文献类型：期刊文献

英文题名：Removal of hexavalent uranium [U(VI)] by magnetite in the presence of metal-reducing bacteria from rice soil

作者：Luo, Chunhui[1];Zhang, Tingting[1,2];Yuan, Zongdi[1];Fu, Zheng[1];Lv, Shuo[1];Huang, Chengcai[1];Hu, Baowei[1];Zhu, Yuling[1];Zheng, Bin[3]

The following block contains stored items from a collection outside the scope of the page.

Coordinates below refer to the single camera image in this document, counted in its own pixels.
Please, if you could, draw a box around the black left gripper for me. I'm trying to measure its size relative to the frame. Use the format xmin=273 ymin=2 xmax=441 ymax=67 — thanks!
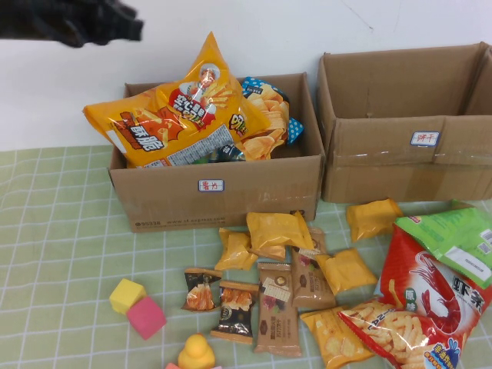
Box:
xmin=26 ymin=0 xmax=145 ymax=49

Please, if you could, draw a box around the large yellow fries snack bag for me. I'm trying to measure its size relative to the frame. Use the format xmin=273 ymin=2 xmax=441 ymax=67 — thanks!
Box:
xmin=82 ymin=32 xmax=272 ymax=169

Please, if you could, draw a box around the small plain yellow snack packet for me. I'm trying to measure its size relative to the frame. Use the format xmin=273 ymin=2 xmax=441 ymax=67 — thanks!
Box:
xmin=315 ymin=248 xmax=379 ymax=296
xmin=245 ymin=211 xmax=314 ymax=261
xmin=345 ymin=198 xmax=404 ymax=243
xmin=214 ymin=228 xmax=258 ymax=272

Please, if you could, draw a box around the green snack bag with barcode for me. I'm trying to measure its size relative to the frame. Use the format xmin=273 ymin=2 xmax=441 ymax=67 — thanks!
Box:
xmin=394 ymin=199 xmax=492 ymax=289

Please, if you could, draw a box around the blue polka dot chips bag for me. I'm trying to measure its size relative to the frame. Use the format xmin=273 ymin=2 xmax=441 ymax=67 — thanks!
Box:
xmin=213 ymin=75 xmax=305 ymax=163

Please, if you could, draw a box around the cardboard box with printed web address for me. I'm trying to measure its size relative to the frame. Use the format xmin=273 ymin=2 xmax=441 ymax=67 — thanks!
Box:
xmin=108 ymin=72 xmax=326 ymax=234

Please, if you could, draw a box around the green checked tablecloth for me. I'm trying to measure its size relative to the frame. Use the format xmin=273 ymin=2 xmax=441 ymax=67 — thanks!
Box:
xmin=0 ymin=145 xmax=492 ymax=369

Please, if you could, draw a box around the yellow foam cube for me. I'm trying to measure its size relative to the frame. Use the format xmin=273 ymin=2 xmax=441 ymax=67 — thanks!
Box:
xmin=108 ymin=278 xmax=148 ymax=316

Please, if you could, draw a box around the black chips packet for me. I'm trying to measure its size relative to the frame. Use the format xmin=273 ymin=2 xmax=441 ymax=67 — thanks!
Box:
xmin=181 ymin=268 xmax=223 ymax=313
xmin=210 ymin=280 xmax=259 ymax=344

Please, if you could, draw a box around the brown biscuit packet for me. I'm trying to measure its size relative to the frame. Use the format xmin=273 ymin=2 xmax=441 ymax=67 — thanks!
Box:
xmin=291 ymin=245 xmax=337 ymax=309
xmin=307 ymin=226 xmax=327 ymax=254
xmin=252 ymin=262 xmax=304 ymax=355

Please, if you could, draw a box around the pink foam cube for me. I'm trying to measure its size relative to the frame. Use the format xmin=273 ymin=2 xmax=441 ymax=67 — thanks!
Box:
xmin=125 ymin=294 xmax=168 ymax=341

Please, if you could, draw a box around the large taped cardboard box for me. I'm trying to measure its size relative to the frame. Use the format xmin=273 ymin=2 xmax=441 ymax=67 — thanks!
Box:
xmin=315 ymin=41 xmax=492 ymax=204

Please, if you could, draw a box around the yellow rubber duck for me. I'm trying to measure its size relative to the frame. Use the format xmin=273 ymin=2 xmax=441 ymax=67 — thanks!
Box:
xmin=177 ymin=332 xmax=216 ymax=369

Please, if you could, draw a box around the yellow cracker packet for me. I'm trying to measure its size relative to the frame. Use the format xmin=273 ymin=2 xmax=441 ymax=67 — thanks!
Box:
xmin=299 ymin=305 xmax=376 ymax=367

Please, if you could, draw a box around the red shrimp sticks bag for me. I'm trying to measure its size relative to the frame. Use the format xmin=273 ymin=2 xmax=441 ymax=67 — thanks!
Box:
xmin=337 ymin=224 xmax=492 ymax=369

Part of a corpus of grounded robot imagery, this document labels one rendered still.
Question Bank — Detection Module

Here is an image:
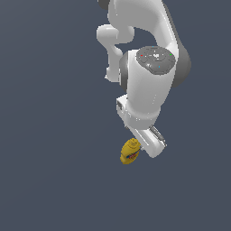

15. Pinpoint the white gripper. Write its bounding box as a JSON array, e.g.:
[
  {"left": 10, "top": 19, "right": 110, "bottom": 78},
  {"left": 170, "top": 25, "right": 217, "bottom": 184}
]
[{"left": 115, "top": 95, "right": 168, "bottom": 159}]

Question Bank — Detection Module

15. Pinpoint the yellow mustard bottle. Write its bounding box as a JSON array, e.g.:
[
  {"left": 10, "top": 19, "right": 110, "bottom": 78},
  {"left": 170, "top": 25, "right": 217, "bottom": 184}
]
[{"left": 119, "top": 137, "right": 142, "bottom": 165}]

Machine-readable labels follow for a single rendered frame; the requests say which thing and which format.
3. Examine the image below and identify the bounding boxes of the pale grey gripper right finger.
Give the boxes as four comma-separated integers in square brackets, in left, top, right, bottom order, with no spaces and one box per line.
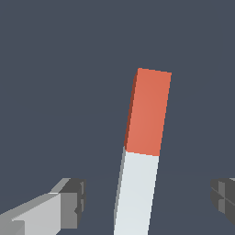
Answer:
[209,177,235,226]

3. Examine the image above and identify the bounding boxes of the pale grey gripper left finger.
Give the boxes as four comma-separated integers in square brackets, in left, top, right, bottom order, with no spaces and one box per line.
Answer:
[0,177,87,235]

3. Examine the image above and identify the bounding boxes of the orange and white peg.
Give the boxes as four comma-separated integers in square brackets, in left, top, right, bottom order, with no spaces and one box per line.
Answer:
[113,67,173,235]

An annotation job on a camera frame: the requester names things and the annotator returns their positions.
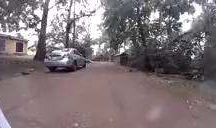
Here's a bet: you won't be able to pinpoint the small dark shed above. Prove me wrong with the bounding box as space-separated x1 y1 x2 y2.
112 51 132 67

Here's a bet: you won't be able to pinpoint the reddish-brown paved road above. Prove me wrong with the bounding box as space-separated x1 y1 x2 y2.
0 61 216 128

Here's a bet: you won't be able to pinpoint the silver car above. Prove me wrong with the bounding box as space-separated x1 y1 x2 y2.
43 47 88 73

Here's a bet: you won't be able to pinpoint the forked tree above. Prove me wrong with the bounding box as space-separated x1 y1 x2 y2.
50 0 97 58

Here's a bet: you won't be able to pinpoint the dense trees and bushes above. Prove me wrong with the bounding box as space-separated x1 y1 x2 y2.
98 0 216 82

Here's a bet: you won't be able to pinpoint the thick tree trunk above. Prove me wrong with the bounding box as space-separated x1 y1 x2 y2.
32 0 51 63

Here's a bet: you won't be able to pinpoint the leaf-strewn dirt verge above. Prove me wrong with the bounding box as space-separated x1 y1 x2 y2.
121 64 216 114

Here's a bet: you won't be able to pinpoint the yellow building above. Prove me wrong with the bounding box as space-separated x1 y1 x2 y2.
0 32 31 57

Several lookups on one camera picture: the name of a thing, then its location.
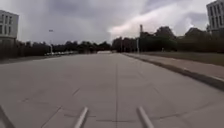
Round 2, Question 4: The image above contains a grey concrete road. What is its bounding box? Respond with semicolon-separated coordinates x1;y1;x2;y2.
0;53;224;128

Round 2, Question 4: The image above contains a pale pole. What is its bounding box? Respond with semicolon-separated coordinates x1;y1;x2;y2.
136;24;144;54

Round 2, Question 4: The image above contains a row of parked cars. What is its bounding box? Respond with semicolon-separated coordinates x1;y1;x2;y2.
44;50;80;57

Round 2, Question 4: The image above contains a row of trees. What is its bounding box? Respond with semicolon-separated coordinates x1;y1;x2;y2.
0;25;224;60

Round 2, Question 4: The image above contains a robot's own part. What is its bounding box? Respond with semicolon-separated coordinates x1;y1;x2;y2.
73;106;89;128
137;106;155;128

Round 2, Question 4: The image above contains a street lamp pole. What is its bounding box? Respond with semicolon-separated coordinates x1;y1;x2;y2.
48;29;54;56

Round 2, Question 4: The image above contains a dark kerb strip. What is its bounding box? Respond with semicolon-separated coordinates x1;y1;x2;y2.
122;53;224;92

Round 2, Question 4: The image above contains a grey pavement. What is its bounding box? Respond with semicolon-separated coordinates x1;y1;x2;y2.
125;52;224;81

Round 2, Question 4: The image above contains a grass strip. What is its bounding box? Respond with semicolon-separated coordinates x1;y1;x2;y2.
139;50;224;67

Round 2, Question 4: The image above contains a white building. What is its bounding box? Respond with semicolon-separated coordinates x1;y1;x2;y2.
0;9;20;46

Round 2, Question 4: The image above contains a grey building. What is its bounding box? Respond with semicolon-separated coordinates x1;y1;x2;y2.
205;0;224;34

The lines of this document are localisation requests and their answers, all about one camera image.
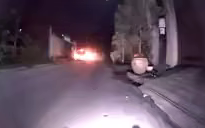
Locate dark bushes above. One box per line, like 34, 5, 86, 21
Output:
0, 13, 50, 68

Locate grey asphalt road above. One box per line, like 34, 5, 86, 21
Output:
0, 60, 173, 128

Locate pale wall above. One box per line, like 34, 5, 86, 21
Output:
47, 26, 77, 62

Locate tree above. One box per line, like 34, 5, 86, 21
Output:
110, 0, 159, 65

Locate building with pale column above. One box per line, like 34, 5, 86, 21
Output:
149, 0, 205, 69

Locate white sign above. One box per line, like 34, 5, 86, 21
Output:
158, 17, 167, 36

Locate grey concrete pavement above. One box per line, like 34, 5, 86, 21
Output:
126, 64, 205, 128

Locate large pale pot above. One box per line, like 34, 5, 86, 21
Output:
130, 53, 149, 76

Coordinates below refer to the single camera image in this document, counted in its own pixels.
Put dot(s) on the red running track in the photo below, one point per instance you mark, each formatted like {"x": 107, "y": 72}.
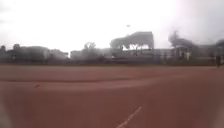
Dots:
{"x": 100, "y": 96}

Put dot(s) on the broad flat-topped tree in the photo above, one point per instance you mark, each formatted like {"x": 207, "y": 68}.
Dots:
{"x": 136, "y": 39}

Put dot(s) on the tall dark tree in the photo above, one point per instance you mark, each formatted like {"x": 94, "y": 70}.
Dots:
{"x": 178, "y": 41}

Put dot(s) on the row of buildings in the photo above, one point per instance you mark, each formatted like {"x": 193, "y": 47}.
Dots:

机构：[1]Shaoxing Univ, Sch Life Sci, Sch Civil Engn, Huancheng West Rd 508, Shaoxing 312000, Peoples R China;[2]Shaoxing Univ, Sch Civil Engn, Huancheng West Rd 508, Shaoxing 312000, Peoples R China;[3]Nanjing Forestry Univ, Coll Econ & Management, 159 Longpan Rd, Nanjing 210037, Jiangsu, Peoples R China

年份：2022

卷号：28

外文期刊名：ENVIRONMENTAL TECHNOLOGY & INNOVATION

收录：SCI-EXPANDED(收录号：WOS:000837901400016)、、EI(收录号：20221912096507)、Scopus(收录号：2-s2.0-85129538500)、WOS

基金：This work was financially supported by the National Natural Science Foundation of China (Grant No. 71603118).

语种：英文

外文关键词：U(VI); Magnetite; Metal-reducing bacteria; Reduction; Passivation

外文摘要：Magnetite is often associated with U(VI) in uranium (U) contaminated soils. In-situ reduction of U(VI) with magnetite has been demonstrated as a cost-effective method to remedy U pollution in the subsurface. While, the results indicate that surface passivation of magnetite may significantly affect the removal efficiency of U(VI). Hence, a mixed culture of metal-reducing bacteria, which consisted of different species in the genera of Bacillus, Clostridium XIV, Ochrobactrum, and Clostridium XI enriched from the rice soil, was employed to remove the passive film on the surface of magnetite. The results from the column experiments showed that the U(VI) removal efficiency increased from 41.8% to 93.4% after 150 days running in the presence of metal-reducing bacteria. Meanwhile, XRD and XPS analysis demonstrated that Fe(III) oxides were formed on the magnetite surface during the experiments. Furthermore, the selective bacteria also exhibited beneficiary ability in promoting the formation of UO2 associated with Fe-U mineral, FeUO4 in the reduction process. Nevertheless, it is noteworthy that among the four genera related to the Fe(III) and U(VI) reduction, only the genus of Ochrobactrum survived under the unsterilized condition with U(VI) and magnetite after 150 days. The existence of Ochrobactrum shows a vital contribution to the removal of U(VI), yet the underlying mechanism needs to be explored by further experiments. Along with this study, we expected that the screened metal-reducing bacteria enriched from rice soil, especially the genus of Ochrobactrum, may have potential in-situ applications in U(VI) contaminated sites. (C) 2022 The Author(s). Published by Elsevier B.V.